Repeat the listing below in full, keeping each word as given.
═════ The data
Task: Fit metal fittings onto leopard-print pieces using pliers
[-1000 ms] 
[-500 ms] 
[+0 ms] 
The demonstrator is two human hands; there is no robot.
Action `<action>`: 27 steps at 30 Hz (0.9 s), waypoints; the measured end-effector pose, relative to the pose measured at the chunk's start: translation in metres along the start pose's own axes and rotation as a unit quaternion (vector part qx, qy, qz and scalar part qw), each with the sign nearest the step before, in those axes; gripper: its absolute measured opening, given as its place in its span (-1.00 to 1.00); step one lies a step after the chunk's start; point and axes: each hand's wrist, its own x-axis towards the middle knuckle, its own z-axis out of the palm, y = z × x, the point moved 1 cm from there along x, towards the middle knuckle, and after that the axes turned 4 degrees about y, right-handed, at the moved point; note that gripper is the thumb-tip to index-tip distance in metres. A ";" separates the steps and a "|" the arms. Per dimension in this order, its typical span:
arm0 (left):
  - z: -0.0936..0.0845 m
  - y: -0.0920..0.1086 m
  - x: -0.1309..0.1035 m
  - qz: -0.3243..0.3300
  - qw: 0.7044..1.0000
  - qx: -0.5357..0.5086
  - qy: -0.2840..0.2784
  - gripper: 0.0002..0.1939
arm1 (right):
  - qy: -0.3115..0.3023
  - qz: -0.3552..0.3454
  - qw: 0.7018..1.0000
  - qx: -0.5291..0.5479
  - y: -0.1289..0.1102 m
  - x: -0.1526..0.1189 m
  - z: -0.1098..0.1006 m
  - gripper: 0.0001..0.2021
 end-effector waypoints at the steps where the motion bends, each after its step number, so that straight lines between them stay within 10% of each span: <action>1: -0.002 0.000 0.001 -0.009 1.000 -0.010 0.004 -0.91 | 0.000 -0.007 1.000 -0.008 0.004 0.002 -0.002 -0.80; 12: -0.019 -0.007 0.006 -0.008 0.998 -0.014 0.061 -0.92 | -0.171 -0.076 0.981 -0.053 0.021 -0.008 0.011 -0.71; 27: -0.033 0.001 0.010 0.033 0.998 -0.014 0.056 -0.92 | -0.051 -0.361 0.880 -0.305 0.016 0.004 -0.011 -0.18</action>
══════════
Answer space:
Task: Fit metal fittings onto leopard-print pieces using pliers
[-1000 ms] 
[-500 ms] 
[+0 ms] 
The demonstrator is two human hands; there is no robot.
Action `<action>`: 27 steps at 30 Hz (0.9 s), waypoints; the measured end-effector pose, relative to the pose measured at the chunk's start: translation in metres along the start pose's own axes and rotation as a unit quaternion (vector part qx, qy, qz and scalar part qw), each with the sign nearest the step before, in those axes; gripper: its absolute measured opening, given as its place in its span (-1.00 to 1.00); step one lies a step after the chunk's start; point and axes: each hand's wrist, its own x-axis towards the middle knuckle, its own z-axis out of the palm, y = z × x, the point moved 1 cm from there along x, towards the middle knuckle, and after that the axes turned 4 degrees about y, right-handed, at the moved point; note that gripper is the thumb-tip to index-tip distance in metres. A ";" separates the steps and a "|" the arms. Per dimension in this order, its typical span:
arm0 (left):
  - z: -0.0936..0.0845 m
  - y: -0.0920..0.1086 m
  - x: -0.1309..0.1035 m
  - qz: -0.3243..0.3300
  - qw: 0.7044..1.0000
  - qx: -0.5357..0.5086
  - qy: -0.2840..0.2784
  - gripper: 0.0002..0.1939
arm1 (right):
  - qy: -0.3115..0.3023
  - qz: -0.3552..0.3454
  - qw: 0.7018..1.0000
  - qx: -0.5291..0.5479
  - y: -0.1289..0.1102 m
  - x: -0.1526..0.1189 m
  - z: -0.1098..0.1006 m
  - gripper: 0.0001..0.2021
 end-effector waypoints at the steps where the motion bends, each after its step number, so that straight lines between them stay within 10% of each span: <action>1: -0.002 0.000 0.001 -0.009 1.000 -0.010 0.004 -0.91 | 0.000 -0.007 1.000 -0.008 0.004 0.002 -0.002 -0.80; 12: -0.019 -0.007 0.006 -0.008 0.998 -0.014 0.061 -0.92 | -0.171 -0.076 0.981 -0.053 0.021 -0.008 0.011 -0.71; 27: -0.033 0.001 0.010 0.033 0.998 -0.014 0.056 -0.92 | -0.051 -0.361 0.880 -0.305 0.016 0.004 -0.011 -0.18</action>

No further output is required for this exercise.